Coro di Monteluce in cattedrale

di Stefano Ragni – Cinquanta anni di vita associativa, passati insieme, per cantare.

Un coro che ha attraversato mezzo secolo quello della parrocchia di Monteluce che con la solidità umana e artistica che lo rende coeso ha operato quello che don Luigi Giussani avrebbe definito “un atto di civiltà cristiana”.Ma, come si sa, attualmente la artistica chiesa che prime di altre, in città, vede il sorgere del sole, ha problemi di staticità, e quindi è inagibile. E poi la ricorrenza è troppo importante per circoscriverla al pur operoso e denso quartiere: tanto pubblico nell’antico tempio non ci sarebbe entrato. Di qui la scelta di farsi ospitare in Cattedrale, dove la presenza del cardinale Bassetti e del canonico Sciurpa garantisce anche il tono della solennità.

Dopo il breve discorso del parroco, don Nicola Allevi, il coro di Monteluce si  è schierato ieri sera  sullo spazio dell’altare maggiore,  col corredo piuttosto gradito degli strumentisti della Orchestra Giovanile dell’AGiMus, una creazione di rilievo messa insieme da Salvatore Silivestro, presidente nazionale dell’istituzione, che firma una realizzazione a cui tiene molto.

Infatti fu Silivestro, appunto cinquant’anni fa, a prendere in mano il coro, quando era ancora studente dei corsi del Conservatorio. Col sostegno di don Luciano Tinarelli, un vero don Sturzo della comunità, il coro divenne il polo di aggregazione di una dimensione umana e profonda dell’essere cristiani. Don Luciano ha testimoniato con fervore apostolico e Silivestro ha celebrato in musica  l’epifania del divino.

Il tutto in una dimensione di cordialità terrena e di affetti duraturi, resi in evidenza dalla partecipazione al concerto di tre generazioni di musicisti che sono cresciuti in parrocchia: il soprano Marinella Pennicchi, il soprano che da anni opera al Verdi di Milano, il baritono Mauro Borgioni che è presente su ogni palcoscenico lirico dove si canti con raffinatezza, e il giovane Leonardo Cherri, studente di fisica alla Sapienza di Roma, un pianista rampante e prorompente.

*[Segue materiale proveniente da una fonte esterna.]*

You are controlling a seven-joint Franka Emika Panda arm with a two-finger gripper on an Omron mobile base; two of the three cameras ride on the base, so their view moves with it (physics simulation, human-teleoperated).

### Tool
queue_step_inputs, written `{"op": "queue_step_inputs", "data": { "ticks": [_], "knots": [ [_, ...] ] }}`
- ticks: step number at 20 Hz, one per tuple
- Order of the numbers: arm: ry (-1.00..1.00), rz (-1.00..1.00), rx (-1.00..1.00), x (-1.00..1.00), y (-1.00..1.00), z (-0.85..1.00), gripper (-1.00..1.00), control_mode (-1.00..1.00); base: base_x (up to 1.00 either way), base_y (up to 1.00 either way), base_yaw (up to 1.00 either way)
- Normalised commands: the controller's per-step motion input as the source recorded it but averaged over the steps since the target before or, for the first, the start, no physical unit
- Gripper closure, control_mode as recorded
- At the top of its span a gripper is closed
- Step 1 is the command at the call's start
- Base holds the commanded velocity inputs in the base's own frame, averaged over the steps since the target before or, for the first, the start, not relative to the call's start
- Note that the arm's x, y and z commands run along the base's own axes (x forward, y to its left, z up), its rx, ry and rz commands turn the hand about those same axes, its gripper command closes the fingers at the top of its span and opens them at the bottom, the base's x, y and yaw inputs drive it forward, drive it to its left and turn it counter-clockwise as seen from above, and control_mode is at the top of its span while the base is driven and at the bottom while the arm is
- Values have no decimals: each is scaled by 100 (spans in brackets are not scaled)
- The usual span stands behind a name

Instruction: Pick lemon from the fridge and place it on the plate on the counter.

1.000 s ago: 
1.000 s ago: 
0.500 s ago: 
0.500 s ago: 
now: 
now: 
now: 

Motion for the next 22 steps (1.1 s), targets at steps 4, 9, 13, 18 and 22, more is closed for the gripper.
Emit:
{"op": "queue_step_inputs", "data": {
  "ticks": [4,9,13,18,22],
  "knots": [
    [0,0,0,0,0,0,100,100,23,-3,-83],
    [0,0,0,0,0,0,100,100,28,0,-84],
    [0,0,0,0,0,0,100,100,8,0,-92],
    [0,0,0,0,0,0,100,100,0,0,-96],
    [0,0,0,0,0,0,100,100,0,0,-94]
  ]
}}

Accostare il vecchio coro alla giovanile AGiMus è poi un’operazione che sembra voler saldare il passato con un presente che guarda al futuro. Silivestro è perfettamente consapevole  di come oggi sia difficile fare il mestiere di musicista, e questa piccola orchestra sembra poter rispondere alla richiesta di quel riconoscimento professionale che le istituzioni, oberate da tutt’altri problemi, non possono garantire.

Il concerto, naturalmente , era sui toni del ricordo e della commemorazione: Silivestro ha voluto in parte ricostruire  uno dei primi concerti del coro, se non andiamo errati impaginato nei lontanissimi anni Sessanta. E con commovente dedizione ha rispolverato alcune pagine della Passione secondo Giovanni di Bach, musiche che alcuni cantori ricordano ancora per averla intonata da ragazzi. Nel corale finale Borgioni, che aveva rivestito il ruolo  di Cristo, interpolato dagli interventi dello Storicus, il tenore Davide Sotgiu, legge i nomi dei tanti coristi che non ci sono più, una sorta di ricordo in un segno della memoria concorde. “Hach Herr”, canta il coro mentre ogni citazione ha un volto, da quelli più lontani dell’avvocato Cutini e dell’ingegnere Lana all’immagine serena e sorridente di Prospero Feliciani.

Appartengono al passato anche le tre pagine che Silivestro armonizzò in quegli anni: “Io credo risorgerò”, “La pace dei Santi” e “In memoria aeterna”, modulato sul coro degli Spiriti Beati di Gluck.

A metà del concerto, l’attuale direttore del coro, Francesco Mancino, sale sul podio per dirigere tre numeri, Bartolucci, Mozart e il coinvolgente “Signore delle cime” di de Masi, il canto con cui ogni alpinista saluta il compagno scomparso.

Borgioni si prende la prevedibile fetta di applausi nella “Vergine Maria” di Lopez, dialogata a distanza con Cherri seduto all’organo.

Dopo un “Laudate Dominum” infiorato dalla voce di Marinella Pennicchi e dal violino di Sayako Obori, il concerto procede alla fine con l’Alleluja di Haendel.